Introduction: Acute mesenteric ischemia (AMI) is a rare but lethal disease. Mesenteric vein thrombosis (VAMI) is a subtype of AMI. Morbid obesity is usually accompanied by hypertension, hyperlipidemia, or diabetes mellitus, which are risk factors associated with AMI. Case Presentation: We present a 28-year-old man with VAMI post-laparoscopic sleeve gastrectomy. He was first misdiagnosed with intestinal obstruction. Superior VAMI was confirmed after computed tomography angiography. Laparotomy, resection of the necrotic small bowel, and ostomy were performed immediately. Conclusion: Patients with morbid obesity accompanied by hypertension, hyperlipidemia, or diabetes mellitus have a high risk of AMI. Abdominal pain with sudden onset should be considered AMI. Anticoagulation therapy post-sleeve gastrectomy might help reduce the incidence of AMI.

The incidence of morbid obesity has increased recently [1‒3]. Bariatric surgery has shown effectiveness in the management of morbid obesity. Laparoscopic sleeve gastrectomy (LSG) has become the most popular bariatric procedure due to its simple management, effective treatment outcome, and low morbidity [4]. However, some severe postoperative complications have not yet been noticed. Acute mesenteric ischemia (AMI) is a rare disease. A British study [5] suggested that the incidence was 0.63/100,000/year. A study in Sweden [6] based on autopsy reports showed that the incidence was 12.90/100,000/year. Despite its low incidence, the mortality rate of this disease is as high as 50–69% [7]. AMI is categorized into four subtypes according to its cause: mesenteric artery embolism, mesenteric artery thrombosis, nonocclusive mesenteric ischemia, and mesenteric vein thrombosis (VAMI). Mesenteric artery embolism accounts for 25% of cases, mesenteric artery thrombosis accounts for approximately 40%, VAMI accounts for approximately 15%, and nonocclusive mesenteric ischemia accounts for approximately 20% [8]. The guidelines conclude that hypertension, diabetes mellitus, and hyperlipidemia are the risk factors associated with AMI [9]. Morbid obesity is usually accompanied by hypertension, hyperlipidemia, or diabetes mellitus. Therefore, abdominal pain with sudden onset in patients who are morbidly obese should be considered AMI, and computed tomography angiography (CTA) should be performed as soon as possible.

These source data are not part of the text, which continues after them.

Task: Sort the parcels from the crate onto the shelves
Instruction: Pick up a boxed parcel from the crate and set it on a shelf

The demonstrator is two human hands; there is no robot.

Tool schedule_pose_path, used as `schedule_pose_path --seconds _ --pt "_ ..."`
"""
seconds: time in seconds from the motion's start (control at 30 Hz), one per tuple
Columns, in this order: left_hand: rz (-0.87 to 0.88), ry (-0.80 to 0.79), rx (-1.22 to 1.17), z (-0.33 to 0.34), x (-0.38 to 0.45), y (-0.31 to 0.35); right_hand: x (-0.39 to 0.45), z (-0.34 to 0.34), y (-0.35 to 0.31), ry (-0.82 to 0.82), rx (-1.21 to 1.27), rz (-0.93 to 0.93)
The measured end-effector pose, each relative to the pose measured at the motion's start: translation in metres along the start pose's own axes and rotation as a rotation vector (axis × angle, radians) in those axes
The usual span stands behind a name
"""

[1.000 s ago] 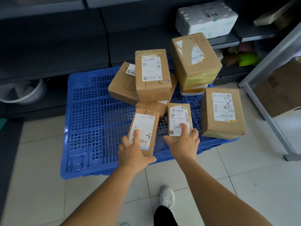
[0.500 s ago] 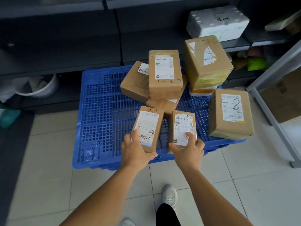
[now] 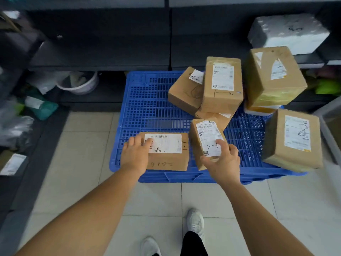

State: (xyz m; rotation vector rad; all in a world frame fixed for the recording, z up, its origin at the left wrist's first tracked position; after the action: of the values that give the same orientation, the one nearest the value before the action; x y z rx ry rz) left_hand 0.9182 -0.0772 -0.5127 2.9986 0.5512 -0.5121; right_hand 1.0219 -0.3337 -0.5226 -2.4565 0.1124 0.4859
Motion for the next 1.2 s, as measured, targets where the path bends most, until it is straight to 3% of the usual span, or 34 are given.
schedule_pose_path --seconds 0.07,0.17,0.33,0.53,0.63,0.83,1.07,1.2 --pt "-0.115 0.044 -0.095 -0.006 -0.001 -0.009 0.009 0.002 -0.011 -0.035 -0.023 -0.053" --pt "-0.313 0.079 -0.451 0.001 -0.007 -0.011 0.021 0.006 -0.022 -0.098 -0.041 -0.103" --pt "-0.332 0.132 -0.780 0.018 -0.002 0.006 0.033 0.010 -0.032 -0.181 -0.098 -0.153" --pt "-0.424 0.153 -0.812 0.034 -0.008 -0.002 0.011 0.037 -0.037 -0.365 -0.132 -0.239" --pt "-0.555 0.250 -0.929 0.037 -0.024 -0.017 0.000 0.053 -0.044 -0.356 -0.150 -0.271" --pt "-0.631 0.213 -0.914 0.053 -0.060 -0.004 -0.019 0.085 -0.062 -0.389 -0.176 -0.315" --pt "-0.828 0.459 -1.033 0.075 -0.089 -0.016 -0.030 0.100 -0.064 -0.457 -0.237 -0.340" --pt "-0.896 0.435 -0.951 0.079 -0.102 -0.034 -0.041 0.110 -0.073 -0.481 -0.247 -0.399"
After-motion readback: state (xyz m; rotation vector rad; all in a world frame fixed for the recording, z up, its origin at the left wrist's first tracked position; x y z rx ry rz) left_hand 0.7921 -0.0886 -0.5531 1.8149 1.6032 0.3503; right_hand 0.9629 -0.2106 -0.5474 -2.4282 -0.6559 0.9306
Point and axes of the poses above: each hand's wrist, its own x-axis towards the middle knuckle, its own z-axis out of the palm, y = z × x, the point moved 9 cm from there along x, towards the middle knuckle, and after that the axes turned 7 degrees about z, right-handed, at the moved point
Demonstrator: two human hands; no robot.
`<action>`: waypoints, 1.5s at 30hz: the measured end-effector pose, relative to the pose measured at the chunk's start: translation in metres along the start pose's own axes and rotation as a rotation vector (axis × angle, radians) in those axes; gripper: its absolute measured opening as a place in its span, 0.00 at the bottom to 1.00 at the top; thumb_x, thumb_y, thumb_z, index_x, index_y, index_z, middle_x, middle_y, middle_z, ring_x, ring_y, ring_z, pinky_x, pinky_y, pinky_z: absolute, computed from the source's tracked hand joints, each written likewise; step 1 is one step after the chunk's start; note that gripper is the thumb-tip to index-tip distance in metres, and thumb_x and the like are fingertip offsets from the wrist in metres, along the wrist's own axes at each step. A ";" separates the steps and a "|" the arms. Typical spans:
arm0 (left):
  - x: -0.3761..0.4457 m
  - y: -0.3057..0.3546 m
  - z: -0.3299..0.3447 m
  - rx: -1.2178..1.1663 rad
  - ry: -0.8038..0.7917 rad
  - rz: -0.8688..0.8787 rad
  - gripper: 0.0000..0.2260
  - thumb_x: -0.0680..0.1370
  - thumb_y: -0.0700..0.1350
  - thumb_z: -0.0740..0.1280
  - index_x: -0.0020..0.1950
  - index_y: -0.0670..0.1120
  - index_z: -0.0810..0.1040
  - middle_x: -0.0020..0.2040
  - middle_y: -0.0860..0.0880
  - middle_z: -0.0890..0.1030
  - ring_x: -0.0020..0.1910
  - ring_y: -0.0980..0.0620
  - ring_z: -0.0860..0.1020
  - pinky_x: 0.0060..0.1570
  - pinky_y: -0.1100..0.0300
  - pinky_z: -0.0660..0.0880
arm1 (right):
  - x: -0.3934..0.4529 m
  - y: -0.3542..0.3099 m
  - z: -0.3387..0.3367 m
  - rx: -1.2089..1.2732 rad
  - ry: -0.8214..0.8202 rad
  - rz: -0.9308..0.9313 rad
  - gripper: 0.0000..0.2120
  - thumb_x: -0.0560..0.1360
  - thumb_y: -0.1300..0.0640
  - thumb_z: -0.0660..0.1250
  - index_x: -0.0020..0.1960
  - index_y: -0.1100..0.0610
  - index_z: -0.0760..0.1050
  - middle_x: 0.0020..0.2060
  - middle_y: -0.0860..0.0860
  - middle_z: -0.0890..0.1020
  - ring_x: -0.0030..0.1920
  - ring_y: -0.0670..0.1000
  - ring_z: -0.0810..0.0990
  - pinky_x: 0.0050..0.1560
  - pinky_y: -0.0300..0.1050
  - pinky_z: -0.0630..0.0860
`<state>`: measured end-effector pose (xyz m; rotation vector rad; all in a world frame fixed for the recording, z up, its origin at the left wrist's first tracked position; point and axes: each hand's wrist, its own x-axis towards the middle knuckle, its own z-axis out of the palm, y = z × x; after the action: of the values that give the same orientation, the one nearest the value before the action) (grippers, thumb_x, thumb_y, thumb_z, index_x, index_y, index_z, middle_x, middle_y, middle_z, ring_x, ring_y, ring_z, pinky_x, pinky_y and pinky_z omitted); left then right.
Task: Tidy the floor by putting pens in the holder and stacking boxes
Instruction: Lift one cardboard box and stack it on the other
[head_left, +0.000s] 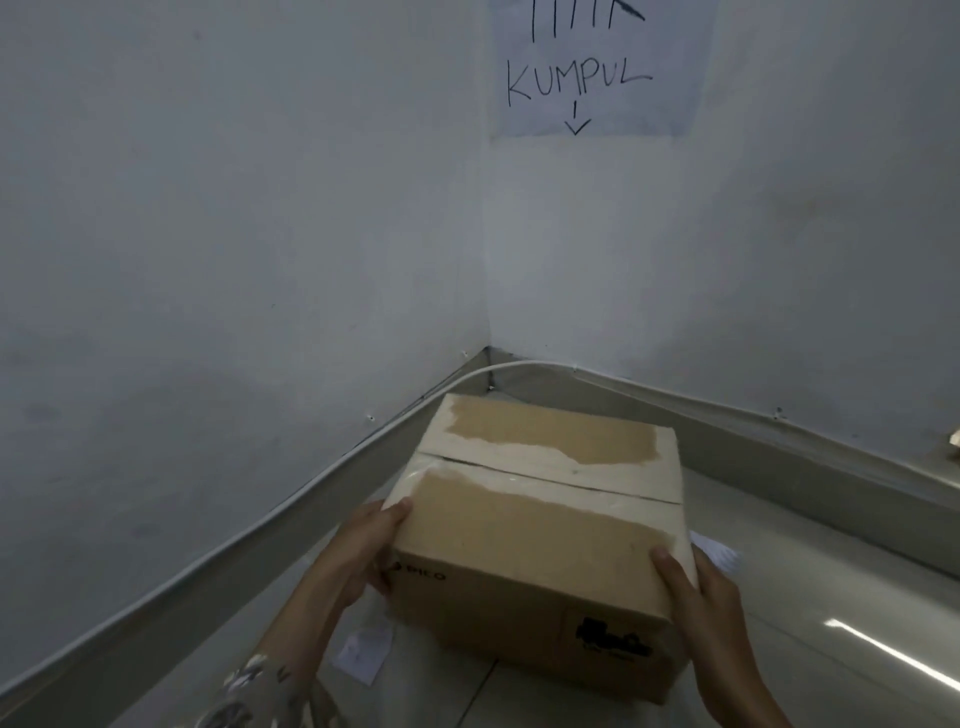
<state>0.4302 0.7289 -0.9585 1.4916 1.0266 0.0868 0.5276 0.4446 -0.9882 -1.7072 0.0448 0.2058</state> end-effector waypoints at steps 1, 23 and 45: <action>0.004 0.010 0.000 -0.007 0.002 0.007 0.19 0.79 0.51 0.61 0.67 0.43 0.69 0.58 0.42 0.74 0.54 0.38 0.73 0.42 0.41 0.78 | 0.005 -0.006 0.002 0.010 0.001 -0.024 0.17 0.77 0.56 0.63 0.64 0.60 0.72 0.55 0.57 0.76 0.53 0.55 0.73 0.54 0.49 0.70; 0.159 0.092 0.039 0.106 0.109 0.366 0.11 0.73 0.36 0.68 0.54 0.41 0.72 0.46 0.43 0.75 0.38 0.48 0.74 0.36 0.53 0.74 | 0.143 0.001 0.097 0.074 0.167 -0.107 0.18 0.80 0.56 0.55 0.68 0.59 0.67 0.61 0.59 0.76 0.59 0.59 0.74 0.58 0.50 0.70; 0.132 0.064 0.030 0.177 0.131 0.404 0.24 0.79 0.47 0.61 0.72 0.39 0.59 0.71 0.39 0.66 0.64 0.45 0.69 0.57 0.57 0.67 | 0.128 -0.003 0.093 0.014 0.060 -0.086 0.24 0.79 0.51 0.56 0.72 0.57 0.57 0.70 0.56 0.66 0.69 0.57 0.65 0.71 0.57 0.62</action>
<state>0.5612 0.7979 -0.9786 1.8605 0.8387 0.3937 0.6436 0.5479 -1.0185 -1.6974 0.0169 0.0904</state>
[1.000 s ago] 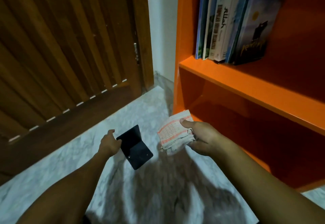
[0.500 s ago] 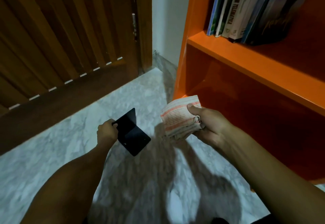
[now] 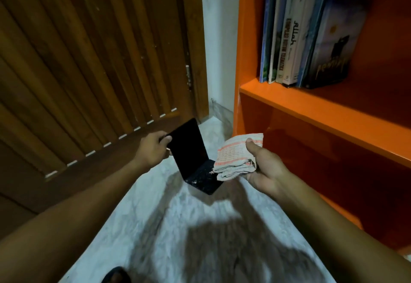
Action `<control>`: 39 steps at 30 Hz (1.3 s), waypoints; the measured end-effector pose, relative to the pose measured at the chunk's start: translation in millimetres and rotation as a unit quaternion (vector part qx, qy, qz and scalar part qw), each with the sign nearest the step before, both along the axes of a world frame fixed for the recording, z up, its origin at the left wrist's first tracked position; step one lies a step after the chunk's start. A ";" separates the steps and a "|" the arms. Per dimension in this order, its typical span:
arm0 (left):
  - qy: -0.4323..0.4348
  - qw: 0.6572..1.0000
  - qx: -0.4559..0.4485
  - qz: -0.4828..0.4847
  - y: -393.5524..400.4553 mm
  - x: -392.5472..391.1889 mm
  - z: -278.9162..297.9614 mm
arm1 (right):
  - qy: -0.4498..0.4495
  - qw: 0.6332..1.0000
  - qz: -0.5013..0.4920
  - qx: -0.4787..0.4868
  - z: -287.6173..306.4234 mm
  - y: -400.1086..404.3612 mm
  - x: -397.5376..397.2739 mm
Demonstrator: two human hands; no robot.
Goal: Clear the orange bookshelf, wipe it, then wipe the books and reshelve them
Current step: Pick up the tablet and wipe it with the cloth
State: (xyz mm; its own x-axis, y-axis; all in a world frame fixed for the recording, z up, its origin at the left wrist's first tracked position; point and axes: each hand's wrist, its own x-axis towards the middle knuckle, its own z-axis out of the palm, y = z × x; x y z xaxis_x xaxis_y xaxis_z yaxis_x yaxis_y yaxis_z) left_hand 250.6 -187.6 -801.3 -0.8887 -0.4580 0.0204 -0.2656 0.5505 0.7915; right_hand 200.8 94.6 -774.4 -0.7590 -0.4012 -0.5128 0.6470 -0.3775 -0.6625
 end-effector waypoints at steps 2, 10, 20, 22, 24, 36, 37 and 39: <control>0.004 0.999 0.051 -0.009 9.6 10.6 24.1 | 0.015 1.000 -0.011 -0.013 3.2 -3.3 5.8; 0.010 0.990 0.137 -0.038 65.0 72.7 71.5 | 0.124 0.988 -0.092 -0.010 14.8 -23.0 26.6; 0.031 0.987 0.151 -0.053 104.6 76.2 72.4 | 0.561 0.785 0.076 0.252 9.6 -38.6 66.1; 0.055 0.987 0.148 -0.035 104.7 73.8 76.1 | 0.604 0.743 0.112 0.266 3.2 -42.4 72.4; 0.077 0.987 0.141 -0.014 99.0 72.7 79.0 | 0.620 0.722 0.131 0.278 -4.2 -45.4 79.6; 0.110 0.990 -0.065 0.059 55.9 67.7 75.7 | 0.523 0.799 0.206 0.213 0.0 -46.5 116.6; 0.109 0.989 -0.075 0.058 53.7 69.6 74.3 | 0.489 0.829 0.195 0.189 6.7 -45.5 114.2; 0.110 0.988 -0.089 0.054 50.2 72.8 71.8 | 0.425 0.882 0.150 0.137 20.0 -42.3 105.0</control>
State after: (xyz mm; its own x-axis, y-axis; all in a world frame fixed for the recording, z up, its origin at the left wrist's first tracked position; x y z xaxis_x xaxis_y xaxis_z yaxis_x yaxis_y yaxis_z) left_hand 323.4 -137.5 -729.5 -0.7996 -0.5224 0.2962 -0.1633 0.6638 0.7298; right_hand 305.8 52.3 -754.4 -0.7967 -0.5988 0.0819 -0.0850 -0.0232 -0.9961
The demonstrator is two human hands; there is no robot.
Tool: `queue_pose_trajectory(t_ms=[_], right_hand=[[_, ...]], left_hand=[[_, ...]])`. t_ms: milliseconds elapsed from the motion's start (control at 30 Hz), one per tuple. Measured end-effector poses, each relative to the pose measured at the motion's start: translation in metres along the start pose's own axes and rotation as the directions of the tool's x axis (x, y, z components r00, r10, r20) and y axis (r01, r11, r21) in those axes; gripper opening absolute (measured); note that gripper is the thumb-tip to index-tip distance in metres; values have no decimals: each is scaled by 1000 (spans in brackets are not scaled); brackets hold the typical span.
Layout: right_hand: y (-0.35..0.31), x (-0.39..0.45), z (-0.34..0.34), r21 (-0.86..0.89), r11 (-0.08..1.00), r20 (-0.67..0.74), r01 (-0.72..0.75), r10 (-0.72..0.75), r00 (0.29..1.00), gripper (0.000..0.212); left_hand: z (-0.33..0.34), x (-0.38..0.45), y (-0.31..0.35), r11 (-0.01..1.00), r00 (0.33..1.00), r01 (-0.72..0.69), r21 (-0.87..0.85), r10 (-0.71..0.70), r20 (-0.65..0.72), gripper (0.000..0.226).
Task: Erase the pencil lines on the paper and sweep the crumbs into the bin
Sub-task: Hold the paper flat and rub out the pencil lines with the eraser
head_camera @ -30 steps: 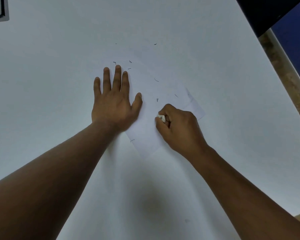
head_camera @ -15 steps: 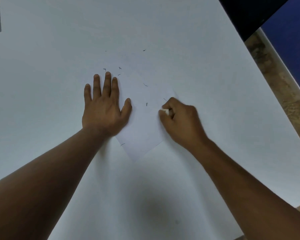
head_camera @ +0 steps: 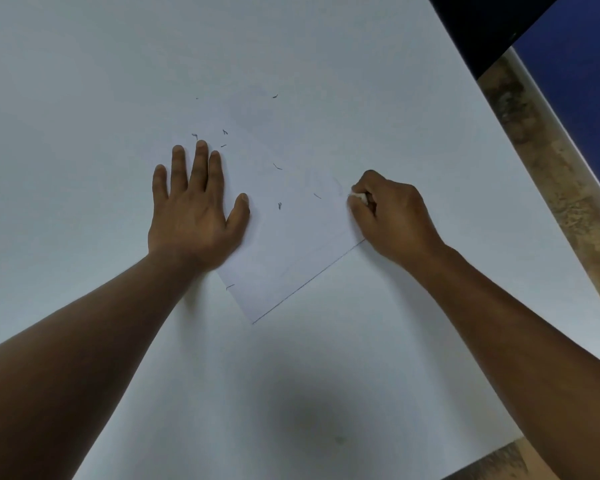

We present a case of a patient with morbid obesity with VAMI post-LSG. Laparotomy, resection of necrotic small bowel, and ostomy were performed 24 days after LSG.

Chief Complaints

A 28-year-old man with morbid obesity was admitted to Beijing Tsinghua Changgung Hospital in 2021. His body mass index was 44.2 kg/m2. He had a past medical history of hypertension and hyperlipidemia. LSG was performed after laboratory tests and preoperative examination. Patient was placed in supine position. After general anesthesia and sterilization, a 12 mm Hg pneumoperitoneum was formed by inflation with carbon dioxide. Laparoscopic instruments were placed through the trocars. The gastrocolic ligament was cut off by Ligasure from 3–4 cm left to the pylorus. The His angle was completely separated, and the posterior wall of the gastric fundus, the esophagus, and the foot of the diaphragm were exposed. Sleeve gastrectomy was performed with staplers under the guidance of the gastric tube. The greater curvature of the stomach was removed completely. The stump of the stomach was closed by continuous suture. Neither the superior mesenteric vein nor the portal vein was retracted during the surgery. The operation time was 116 min. The patient began to drink on postoperative day (POD) 1 and consumed liquid food on POD 2. Because of good food tolerance, pain control, and no signs of infection, he was discharged on POD 3. We prescribed aspirin 100 mg (oral intake OD) for him. He returned to the emergency room (ER) on POD 16. He experienced intermittent abdominal pain for 2 days. It was a colic pain without radiation. The pain was accompanied by nausea and abdominal distension. He had stopped passing stool or gas for 2 days. There was no fever, vomiting, melena, hematochezia, or hematemesis.

Physical Examination

The heart rate was 127/min and the blood pressure was 126/101 mm Hg. The other vital signs were normal. The abdomen was soft. There was mild tenderness in the upper abdomen. There were no signs of peritonitis. The bowel movement sound could not be heard.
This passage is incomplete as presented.